Using the fact that the quotient map from S^n to RP^n (x-->[x], where x~y iff y=±x) is a local diffeomorphism and the fact that the antipodal map above is orientation reversing, I can get a contradiction from the hypotheses that RP^n is orientable when n is even. But when n is odd, it's another game. How does that work?

When n is odd, the quotient map f:S^n->RP^n is locally a diffeomorphism, so it locally maps an orientation on S^n to RP^n and, the fact that x->-x is orientation preserving means that the orientation given by antipodal points agree, giving a globally defined orientation on RP^n.

It's not very elegant though... I start by considering an atlas of consistently oriented charts of S^n such that
(1) The restriction of p to each coordinate chart is a diffeomorphism onto its image.
(2) if U is a coordinate chart around x and V a coordinate chart around -x, then U and V do not intersect.

I then push the atlas to RP^n via p, and now it remains to show that this atlas of RP^n is too, consistently oriented.
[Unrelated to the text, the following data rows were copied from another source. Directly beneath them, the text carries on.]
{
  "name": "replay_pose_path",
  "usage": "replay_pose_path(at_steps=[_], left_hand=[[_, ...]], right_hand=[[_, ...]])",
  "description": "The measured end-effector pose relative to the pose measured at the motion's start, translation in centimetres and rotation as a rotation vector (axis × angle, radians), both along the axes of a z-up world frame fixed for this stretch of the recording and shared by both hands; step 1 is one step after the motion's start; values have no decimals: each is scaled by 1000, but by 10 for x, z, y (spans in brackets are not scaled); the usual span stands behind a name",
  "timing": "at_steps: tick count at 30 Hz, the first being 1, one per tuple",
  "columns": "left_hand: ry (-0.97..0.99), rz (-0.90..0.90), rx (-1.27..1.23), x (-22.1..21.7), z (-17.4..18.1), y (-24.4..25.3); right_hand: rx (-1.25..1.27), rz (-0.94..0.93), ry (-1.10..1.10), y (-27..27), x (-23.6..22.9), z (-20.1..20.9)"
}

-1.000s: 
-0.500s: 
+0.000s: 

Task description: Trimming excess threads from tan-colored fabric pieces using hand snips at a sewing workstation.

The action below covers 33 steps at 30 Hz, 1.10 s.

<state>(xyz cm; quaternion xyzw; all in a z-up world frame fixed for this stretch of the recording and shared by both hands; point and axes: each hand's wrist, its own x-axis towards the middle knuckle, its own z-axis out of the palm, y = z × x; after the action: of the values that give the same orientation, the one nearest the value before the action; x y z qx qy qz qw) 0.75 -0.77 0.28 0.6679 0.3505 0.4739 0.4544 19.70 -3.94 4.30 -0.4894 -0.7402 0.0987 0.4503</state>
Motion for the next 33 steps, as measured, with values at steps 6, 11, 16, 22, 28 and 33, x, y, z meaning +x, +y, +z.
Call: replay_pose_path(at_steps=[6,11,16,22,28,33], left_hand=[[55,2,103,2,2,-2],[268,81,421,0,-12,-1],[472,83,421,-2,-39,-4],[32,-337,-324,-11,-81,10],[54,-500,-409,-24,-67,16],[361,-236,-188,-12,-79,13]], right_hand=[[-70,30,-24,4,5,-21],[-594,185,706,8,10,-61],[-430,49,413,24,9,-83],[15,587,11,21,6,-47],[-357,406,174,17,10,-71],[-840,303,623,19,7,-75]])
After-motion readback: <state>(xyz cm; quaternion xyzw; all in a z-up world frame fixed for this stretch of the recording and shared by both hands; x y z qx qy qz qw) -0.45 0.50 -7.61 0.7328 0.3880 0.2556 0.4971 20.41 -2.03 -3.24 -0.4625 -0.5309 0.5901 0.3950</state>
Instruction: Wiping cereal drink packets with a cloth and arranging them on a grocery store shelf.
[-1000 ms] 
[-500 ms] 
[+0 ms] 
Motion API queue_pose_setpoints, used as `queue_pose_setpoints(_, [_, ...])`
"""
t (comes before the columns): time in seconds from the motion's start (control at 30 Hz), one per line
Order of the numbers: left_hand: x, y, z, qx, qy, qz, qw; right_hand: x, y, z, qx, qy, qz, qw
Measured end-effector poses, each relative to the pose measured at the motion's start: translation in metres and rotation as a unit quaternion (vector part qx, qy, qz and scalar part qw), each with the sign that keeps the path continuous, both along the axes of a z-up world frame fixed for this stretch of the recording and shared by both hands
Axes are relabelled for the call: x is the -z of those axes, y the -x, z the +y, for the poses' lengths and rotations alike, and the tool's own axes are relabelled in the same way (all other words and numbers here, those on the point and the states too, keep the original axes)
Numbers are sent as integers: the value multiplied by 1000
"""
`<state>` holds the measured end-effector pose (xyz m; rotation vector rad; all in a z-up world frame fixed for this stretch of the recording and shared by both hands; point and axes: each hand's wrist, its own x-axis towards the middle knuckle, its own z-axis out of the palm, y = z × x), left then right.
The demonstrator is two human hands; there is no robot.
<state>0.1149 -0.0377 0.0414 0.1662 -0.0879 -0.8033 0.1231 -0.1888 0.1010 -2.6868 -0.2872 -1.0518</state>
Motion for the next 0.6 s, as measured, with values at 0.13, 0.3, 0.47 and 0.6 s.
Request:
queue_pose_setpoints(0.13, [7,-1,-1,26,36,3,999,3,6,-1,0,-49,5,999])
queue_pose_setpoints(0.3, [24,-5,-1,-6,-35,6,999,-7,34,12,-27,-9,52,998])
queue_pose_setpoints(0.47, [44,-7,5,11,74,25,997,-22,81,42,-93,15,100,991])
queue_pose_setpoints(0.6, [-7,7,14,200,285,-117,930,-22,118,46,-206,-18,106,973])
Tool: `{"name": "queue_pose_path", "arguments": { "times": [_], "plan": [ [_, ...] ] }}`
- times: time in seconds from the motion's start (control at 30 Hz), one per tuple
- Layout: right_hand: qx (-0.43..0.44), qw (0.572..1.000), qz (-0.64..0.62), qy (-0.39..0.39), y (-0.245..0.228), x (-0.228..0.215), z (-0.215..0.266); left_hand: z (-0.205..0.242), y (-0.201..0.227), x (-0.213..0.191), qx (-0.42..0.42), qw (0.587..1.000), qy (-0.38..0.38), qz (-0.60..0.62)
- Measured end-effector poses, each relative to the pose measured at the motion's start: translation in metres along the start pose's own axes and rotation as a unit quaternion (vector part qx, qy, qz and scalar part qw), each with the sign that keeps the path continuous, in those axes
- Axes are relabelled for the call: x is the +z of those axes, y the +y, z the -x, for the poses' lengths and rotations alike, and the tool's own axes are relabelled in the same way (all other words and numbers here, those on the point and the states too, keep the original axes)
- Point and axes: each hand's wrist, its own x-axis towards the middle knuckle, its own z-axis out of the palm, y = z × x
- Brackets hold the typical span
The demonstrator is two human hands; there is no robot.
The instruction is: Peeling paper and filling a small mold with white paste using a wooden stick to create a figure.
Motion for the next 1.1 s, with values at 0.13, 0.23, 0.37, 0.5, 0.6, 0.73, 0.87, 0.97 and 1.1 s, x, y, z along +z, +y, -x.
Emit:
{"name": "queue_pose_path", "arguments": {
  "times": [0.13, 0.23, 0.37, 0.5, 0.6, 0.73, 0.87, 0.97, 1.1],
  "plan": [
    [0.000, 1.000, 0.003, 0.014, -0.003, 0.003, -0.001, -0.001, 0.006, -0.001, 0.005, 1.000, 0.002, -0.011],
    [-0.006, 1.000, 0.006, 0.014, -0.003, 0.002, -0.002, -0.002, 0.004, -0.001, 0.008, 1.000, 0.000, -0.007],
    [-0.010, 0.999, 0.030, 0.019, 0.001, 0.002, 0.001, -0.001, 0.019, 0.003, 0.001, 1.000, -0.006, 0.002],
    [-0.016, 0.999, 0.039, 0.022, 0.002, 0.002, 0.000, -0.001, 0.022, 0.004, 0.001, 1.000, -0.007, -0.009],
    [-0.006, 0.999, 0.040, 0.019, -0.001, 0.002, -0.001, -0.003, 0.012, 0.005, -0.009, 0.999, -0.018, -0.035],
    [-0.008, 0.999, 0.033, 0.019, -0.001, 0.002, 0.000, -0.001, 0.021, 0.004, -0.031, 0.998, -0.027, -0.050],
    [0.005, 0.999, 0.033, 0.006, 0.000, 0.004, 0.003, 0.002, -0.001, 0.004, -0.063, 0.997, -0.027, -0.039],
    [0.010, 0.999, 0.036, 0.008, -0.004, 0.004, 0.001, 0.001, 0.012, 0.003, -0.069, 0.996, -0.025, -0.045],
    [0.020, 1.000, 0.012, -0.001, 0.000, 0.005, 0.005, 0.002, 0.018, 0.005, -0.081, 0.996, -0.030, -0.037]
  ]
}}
So I take some point [x] in RP^n. Then for any chart U'=p(U), V'=p(V) around [x], either
(a) U n V is empty and (W.L.O.G.) x is in U, -x is in V
(b) U and V intersect

In each case, the transition function from U' to V' is shown to have positive determinant. In case (a), the antipodal map comes in and the fact that it itself has positive determinant (for n odd) is the key.